» **ASSIGNMENT**
Retype, exactly as they appear below, the lines between the line holding "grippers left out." and the line holding "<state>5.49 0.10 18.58", both ends included.

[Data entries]

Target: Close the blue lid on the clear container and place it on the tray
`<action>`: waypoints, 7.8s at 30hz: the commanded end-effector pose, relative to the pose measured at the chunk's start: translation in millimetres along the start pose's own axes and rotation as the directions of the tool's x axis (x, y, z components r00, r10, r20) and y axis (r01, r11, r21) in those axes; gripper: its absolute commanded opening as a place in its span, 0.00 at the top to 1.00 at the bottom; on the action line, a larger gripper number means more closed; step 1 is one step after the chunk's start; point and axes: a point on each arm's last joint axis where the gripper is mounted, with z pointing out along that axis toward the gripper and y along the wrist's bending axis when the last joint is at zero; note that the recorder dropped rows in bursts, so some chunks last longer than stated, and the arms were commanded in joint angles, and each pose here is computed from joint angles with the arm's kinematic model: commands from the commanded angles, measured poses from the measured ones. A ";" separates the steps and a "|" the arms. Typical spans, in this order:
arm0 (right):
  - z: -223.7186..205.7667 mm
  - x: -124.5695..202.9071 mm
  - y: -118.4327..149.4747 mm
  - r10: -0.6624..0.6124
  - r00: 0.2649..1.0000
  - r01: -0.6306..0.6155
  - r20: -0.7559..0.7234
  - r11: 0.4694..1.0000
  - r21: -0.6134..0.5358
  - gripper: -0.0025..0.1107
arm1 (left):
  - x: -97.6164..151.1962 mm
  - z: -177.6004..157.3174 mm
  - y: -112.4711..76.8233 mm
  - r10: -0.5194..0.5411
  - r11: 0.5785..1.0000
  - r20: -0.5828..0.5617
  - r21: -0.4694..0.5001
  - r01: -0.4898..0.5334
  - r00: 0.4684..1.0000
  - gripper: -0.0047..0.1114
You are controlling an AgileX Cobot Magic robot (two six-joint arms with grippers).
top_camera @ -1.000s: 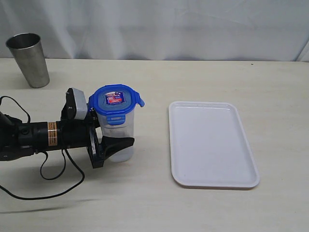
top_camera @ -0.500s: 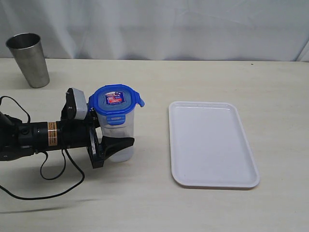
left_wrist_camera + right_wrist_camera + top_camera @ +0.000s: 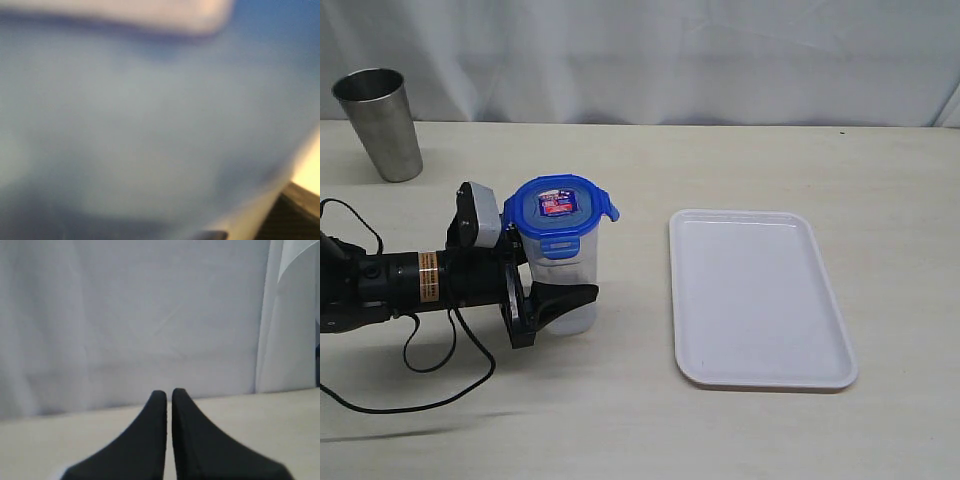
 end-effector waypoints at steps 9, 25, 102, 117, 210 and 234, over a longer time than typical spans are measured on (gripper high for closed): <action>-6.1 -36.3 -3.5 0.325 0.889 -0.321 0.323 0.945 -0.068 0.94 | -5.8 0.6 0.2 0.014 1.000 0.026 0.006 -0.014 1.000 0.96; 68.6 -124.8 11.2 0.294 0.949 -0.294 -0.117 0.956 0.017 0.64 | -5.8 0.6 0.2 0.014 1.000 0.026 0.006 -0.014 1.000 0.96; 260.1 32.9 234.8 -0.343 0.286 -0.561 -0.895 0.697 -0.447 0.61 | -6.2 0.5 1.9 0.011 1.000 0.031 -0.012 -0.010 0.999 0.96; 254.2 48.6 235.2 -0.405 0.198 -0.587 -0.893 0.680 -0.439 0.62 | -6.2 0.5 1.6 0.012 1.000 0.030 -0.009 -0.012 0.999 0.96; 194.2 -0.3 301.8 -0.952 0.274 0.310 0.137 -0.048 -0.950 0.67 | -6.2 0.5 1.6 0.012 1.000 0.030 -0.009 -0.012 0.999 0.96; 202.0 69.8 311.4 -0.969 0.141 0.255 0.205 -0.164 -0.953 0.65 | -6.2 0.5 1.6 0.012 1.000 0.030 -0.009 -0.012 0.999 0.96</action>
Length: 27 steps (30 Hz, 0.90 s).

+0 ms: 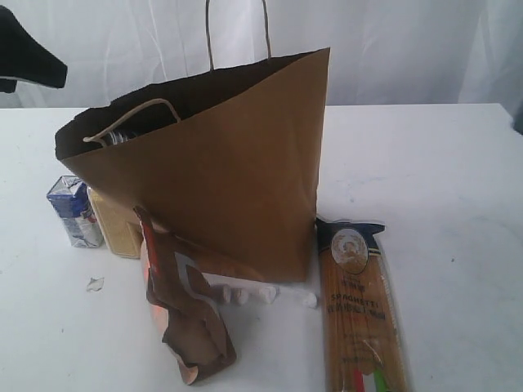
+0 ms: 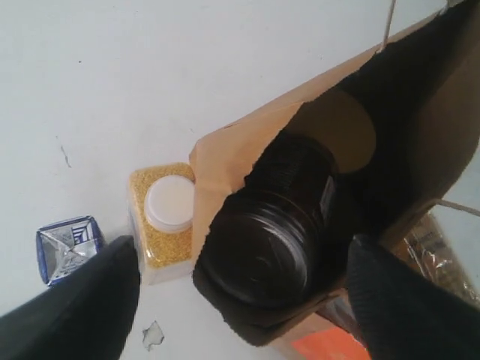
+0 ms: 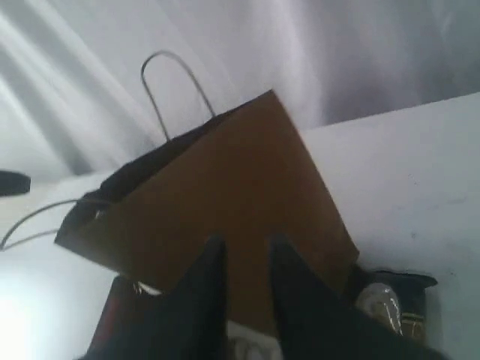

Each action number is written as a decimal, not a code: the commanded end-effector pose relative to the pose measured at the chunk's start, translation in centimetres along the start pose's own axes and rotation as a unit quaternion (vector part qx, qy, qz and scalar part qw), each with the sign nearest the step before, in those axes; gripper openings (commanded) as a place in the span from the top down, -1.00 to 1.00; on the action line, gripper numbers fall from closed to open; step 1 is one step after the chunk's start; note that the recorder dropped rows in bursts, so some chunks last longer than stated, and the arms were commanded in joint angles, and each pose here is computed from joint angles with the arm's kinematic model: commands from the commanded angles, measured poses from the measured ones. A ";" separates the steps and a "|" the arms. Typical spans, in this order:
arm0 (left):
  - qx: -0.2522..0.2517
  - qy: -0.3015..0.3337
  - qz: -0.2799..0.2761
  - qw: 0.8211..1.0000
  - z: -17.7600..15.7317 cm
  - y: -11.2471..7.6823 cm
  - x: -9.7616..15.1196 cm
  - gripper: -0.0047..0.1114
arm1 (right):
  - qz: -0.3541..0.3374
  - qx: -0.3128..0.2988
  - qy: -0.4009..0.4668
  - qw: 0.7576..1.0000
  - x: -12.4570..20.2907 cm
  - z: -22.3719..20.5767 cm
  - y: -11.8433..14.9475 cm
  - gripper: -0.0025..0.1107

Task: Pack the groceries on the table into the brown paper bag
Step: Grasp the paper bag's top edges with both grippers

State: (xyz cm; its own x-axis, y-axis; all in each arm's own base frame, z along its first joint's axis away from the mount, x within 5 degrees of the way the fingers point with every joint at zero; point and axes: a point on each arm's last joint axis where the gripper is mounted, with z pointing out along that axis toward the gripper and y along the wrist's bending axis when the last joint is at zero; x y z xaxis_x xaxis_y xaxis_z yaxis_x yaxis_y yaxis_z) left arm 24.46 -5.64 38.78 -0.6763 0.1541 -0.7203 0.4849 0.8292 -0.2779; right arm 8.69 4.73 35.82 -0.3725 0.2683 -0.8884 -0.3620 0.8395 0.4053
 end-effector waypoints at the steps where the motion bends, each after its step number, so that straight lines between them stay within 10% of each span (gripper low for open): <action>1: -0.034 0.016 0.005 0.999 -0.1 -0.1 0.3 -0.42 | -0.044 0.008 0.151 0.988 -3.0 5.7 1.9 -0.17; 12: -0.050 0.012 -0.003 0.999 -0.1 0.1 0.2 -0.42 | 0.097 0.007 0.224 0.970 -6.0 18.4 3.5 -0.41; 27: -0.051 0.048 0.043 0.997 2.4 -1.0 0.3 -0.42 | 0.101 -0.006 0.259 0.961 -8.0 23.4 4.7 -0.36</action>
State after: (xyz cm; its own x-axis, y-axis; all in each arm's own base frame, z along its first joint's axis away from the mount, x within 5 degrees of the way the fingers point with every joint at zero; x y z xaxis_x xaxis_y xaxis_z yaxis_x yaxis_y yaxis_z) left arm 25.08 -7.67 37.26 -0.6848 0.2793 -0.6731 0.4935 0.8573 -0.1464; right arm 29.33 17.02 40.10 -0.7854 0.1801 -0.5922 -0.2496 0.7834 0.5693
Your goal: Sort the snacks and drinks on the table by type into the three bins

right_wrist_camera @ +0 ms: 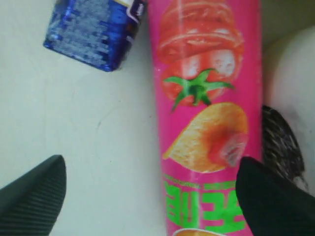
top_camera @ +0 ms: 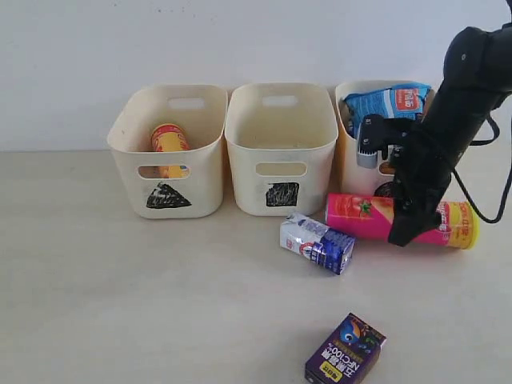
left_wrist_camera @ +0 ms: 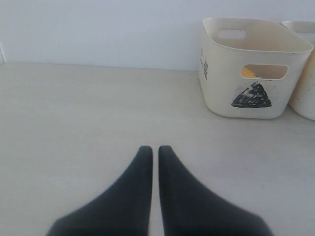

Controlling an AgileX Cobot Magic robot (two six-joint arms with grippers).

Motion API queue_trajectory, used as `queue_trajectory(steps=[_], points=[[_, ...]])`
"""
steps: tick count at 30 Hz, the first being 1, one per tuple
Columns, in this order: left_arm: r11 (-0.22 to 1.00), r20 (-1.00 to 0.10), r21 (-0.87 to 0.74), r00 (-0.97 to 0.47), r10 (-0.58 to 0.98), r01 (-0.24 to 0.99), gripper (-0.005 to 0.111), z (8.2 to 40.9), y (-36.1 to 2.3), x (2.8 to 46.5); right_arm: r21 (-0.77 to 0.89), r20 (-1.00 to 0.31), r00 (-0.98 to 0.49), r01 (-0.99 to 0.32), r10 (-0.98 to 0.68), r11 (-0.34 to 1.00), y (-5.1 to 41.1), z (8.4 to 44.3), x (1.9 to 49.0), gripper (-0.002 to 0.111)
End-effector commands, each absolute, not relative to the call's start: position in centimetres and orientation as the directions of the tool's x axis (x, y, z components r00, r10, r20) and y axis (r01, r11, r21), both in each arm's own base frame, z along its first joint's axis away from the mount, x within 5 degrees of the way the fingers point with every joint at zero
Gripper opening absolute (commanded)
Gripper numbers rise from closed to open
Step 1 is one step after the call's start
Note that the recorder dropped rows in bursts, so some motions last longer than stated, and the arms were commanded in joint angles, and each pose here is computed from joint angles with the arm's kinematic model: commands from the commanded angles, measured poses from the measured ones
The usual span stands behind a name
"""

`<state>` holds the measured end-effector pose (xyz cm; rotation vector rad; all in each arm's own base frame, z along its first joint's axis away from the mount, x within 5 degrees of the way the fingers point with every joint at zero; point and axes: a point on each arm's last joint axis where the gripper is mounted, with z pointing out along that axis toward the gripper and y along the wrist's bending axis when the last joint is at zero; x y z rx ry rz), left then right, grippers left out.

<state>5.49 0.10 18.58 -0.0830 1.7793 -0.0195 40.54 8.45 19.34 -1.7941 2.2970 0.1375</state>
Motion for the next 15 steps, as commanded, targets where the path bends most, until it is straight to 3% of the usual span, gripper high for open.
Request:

» **YOUR RESPONSE**
`<state>` holds the measured end-effector pose (xyz cm; rotation vector rad; all in each arm's own base frame, z along its first joint's axis away from the mount, x within 5 degrees of the way the fingers point with every joint at zero; point and axes: a point on each arm's last joint axis where the gripper is mounted, with z pointing out along that axis toward the gripper and y along the wrist's bending axis when the last joint is at zero; x y z rx ry rz), left then right, grippers left out.

<state>5.49 0.10 18.58 -0.0830 1.7793 -0.0195 40.54 8.45 19.34 -1.7941 2.2970 0.1375</state>

This completes the output.